● Work order
Each line starting at the one that contains "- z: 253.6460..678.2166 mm" and ending at the one that contains "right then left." must be returned exactly, and the rest of the listing is left out.

● Given information
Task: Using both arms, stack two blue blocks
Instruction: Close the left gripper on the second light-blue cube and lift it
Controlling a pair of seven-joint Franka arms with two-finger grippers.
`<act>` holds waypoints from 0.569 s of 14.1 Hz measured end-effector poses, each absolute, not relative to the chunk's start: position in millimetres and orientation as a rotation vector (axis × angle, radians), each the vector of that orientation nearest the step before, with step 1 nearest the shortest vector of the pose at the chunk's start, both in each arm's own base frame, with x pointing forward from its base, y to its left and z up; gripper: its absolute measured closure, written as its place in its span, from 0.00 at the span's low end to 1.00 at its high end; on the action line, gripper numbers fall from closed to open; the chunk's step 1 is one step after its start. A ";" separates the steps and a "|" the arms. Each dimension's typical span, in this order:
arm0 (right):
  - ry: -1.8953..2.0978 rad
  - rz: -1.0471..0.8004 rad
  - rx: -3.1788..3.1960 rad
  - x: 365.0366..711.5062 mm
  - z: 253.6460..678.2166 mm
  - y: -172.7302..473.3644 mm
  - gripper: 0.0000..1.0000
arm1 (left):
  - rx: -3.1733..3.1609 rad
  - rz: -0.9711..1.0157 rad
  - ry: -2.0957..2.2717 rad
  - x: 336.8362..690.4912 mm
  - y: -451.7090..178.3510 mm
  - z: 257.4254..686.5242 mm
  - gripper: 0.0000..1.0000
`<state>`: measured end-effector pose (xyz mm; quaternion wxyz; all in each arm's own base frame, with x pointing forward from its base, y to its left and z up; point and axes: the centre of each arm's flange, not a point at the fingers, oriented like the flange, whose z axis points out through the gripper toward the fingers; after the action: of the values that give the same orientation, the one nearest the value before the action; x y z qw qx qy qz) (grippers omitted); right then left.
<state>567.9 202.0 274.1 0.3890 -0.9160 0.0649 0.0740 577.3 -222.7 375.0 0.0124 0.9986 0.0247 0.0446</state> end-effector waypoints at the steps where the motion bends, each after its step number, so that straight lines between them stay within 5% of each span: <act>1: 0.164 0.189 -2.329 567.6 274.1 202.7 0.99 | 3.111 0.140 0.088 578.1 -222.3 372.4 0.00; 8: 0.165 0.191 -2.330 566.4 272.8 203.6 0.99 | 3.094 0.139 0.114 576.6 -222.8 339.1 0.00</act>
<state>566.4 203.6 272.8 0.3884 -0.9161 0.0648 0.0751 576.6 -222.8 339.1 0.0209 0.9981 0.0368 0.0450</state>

● Completed task
  - z: 253.6460..678.2166 mm
  - y: -172.7302..473.3644 mm
  - gripper: 0.0000..1.0000
arm1 (left):
  - rx: -3.1733..3.1609 rad
  - rz: -0.9711..1.0157 rad
  - ry: -2.0957..2.2717 rad
  - x: 336.8362..690.4912 mm
  - y: -451.7090..178.3510 mm
  - z: 257.4254..686.5242 mm
  - gripper: 0.0000..1.0000
`<state>`: measured end-effector pose (xyz mm; quaternion wxyz; all in each arm's own base frame, with x pointing forward from its base, y to its left and z up; point and axes: the centre of each arm's flange, not a point at the fingers, oriented like the flange, whose z axis points out through the gripper toward the fingers; after the action: of the values that give the same orientation, the one nearest the value before the action; x y z qw qx qy qz) (grippers omitted); right then left.

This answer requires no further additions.